Per buona parte, i media americani non hanno preso sul serio l’ondata di collera tra la popolazione, che ha portato Donald Trump alla presidenza.

Cosa non abbiamo saputo vedere ? E’ mezzanotte quando alla CNN, il presentatore Anderson Cooper lancia la domanda fatidica : man mano che la vittoria di Donald Trump si fa evidente, lo sconcerto tra gli esperti dei sondaggi e i commentatori politici è grande. Un contrasto notevole con l’inizio della serata, quando tutti erano arrivati in televisione rilassati e sorridenti, sicuri del successo di Hillary Clinton.

Certamente, gli ultimi sondaggi della lunga campagna mostravano una ripresa netta di Trump, soprattutto dopo la riapertura, da parte del FBI, del caso delle email di Hillary Clinton. Ma comunque pochi davano Trump vincitore. Il miliardario sbruffone sarebbe stato sconfitto e sarebbe tornato a casa con la coda tra le gambe.

Molti, moltissimi elettori americani volevano un cambiamento e lo dicevano a gran voce, ma la maggior parte dei giornalisti non ha ascoltato. Invece di fare un’attenta analisi, i media hanno proiettato sull’opinione pubblica il loro disgusto per il candidato repubblicano. Non hanno mai preso sul serio chi si diceva a favore di Trump, credendo che mai e poi mai un personaggio tanto volgare sarebbe entrato alla Casa Bianca.

Paul Krugman, premio Nobel per l’economia nel 2008 e editorialista del New York Times, vede in questo grossolano errore da parte dei media il segno di un paese più che mai diviso e dove i media stanno tutti da una sola parte :

“Le persone come me, e senza dubbio la maggior parte dei lettori del New York Times, non hanno capito il paese in cui viviamo. Pensiamo che una larga maggioranza di americani rimanga attaccata alle norme democratiche e allo Stato di diritto. (…) Ma è chiaro che un gran numero di persone – soprattutto bianchi che vivono nelle zone rurali – non condividono la nostra visione dell’America.”

Diversi studi hanno dimostrato come i sondaggi delle più potenti istituzioni mediatiche tocchino solo una piccola parte della popolazione.
La maggior parte degli elettori si esprimono sui social network ed è a quelli che bisognava prestare maggiore attenzione.

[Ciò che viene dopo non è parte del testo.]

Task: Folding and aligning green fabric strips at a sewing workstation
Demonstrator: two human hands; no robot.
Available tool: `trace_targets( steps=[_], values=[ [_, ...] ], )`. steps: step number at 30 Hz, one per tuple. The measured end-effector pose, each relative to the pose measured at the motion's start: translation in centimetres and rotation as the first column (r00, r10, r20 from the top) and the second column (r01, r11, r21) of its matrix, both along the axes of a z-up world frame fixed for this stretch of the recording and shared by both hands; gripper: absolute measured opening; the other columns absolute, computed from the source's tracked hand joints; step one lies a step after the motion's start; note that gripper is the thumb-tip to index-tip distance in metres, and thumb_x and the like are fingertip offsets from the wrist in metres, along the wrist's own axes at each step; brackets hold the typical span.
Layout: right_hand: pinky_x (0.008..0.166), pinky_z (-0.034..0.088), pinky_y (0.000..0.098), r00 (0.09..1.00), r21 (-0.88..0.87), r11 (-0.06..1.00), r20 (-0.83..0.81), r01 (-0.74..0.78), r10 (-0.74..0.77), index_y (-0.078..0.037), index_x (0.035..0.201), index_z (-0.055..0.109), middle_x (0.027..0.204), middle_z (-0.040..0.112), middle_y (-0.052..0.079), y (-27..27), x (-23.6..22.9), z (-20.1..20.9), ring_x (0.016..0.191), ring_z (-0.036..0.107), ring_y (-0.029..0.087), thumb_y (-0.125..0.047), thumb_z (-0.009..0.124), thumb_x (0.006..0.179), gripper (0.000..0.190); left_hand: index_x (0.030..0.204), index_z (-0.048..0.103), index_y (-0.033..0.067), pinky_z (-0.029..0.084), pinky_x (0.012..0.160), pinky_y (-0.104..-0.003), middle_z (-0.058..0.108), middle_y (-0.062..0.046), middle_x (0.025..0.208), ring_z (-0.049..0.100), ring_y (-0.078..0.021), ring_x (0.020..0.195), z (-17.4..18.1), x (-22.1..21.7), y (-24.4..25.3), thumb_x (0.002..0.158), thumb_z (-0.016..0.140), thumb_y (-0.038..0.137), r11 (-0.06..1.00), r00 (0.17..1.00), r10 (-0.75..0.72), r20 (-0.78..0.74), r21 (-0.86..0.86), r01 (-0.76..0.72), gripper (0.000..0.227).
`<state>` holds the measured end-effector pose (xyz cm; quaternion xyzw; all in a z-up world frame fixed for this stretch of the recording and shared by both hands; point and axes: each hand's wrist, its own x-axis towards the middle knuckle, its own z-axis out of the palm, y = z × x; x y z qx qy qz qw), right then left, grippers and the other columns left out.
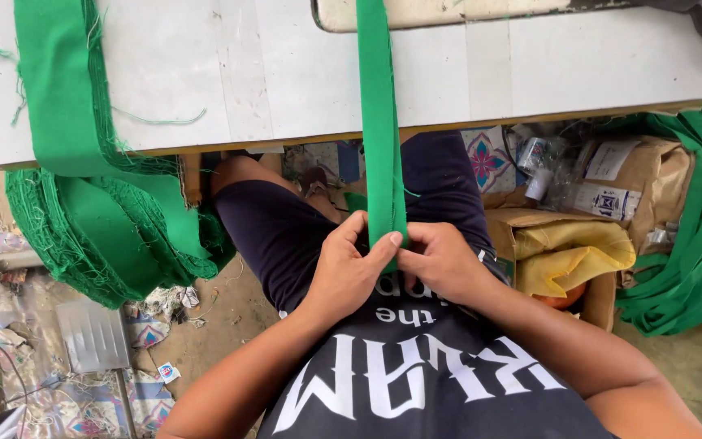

Donald Trump è stato il candidato perfetto per questa era tecnologica, dove l’informazione continua di Facebook & Co. valorizza meccanicamente i valori radicali e le polemiche, senza per forza penalizzare le menzogne e le esagerazioni. Un’era della “post-verità” come aveva scritto la direttrice del quotidiano britannico The Guardian, all’indomani del voto nel Regno Unito a favore del Brexit.

Negli Stati Uniti, almeno 200 giornali erano a favore di Hillary Clinton, mentre solo 6, tutti giornali regionali, sostenevano Donald Trump, secondo un’indagine del sito Politico.
Questo livello di impegno della stampa non ha comunque avuto nessun effetto sulla votazione. Di che rafforzare le dichiarazioni di Trump, quando aveva accusato i media di essere “corrotti e di parte”.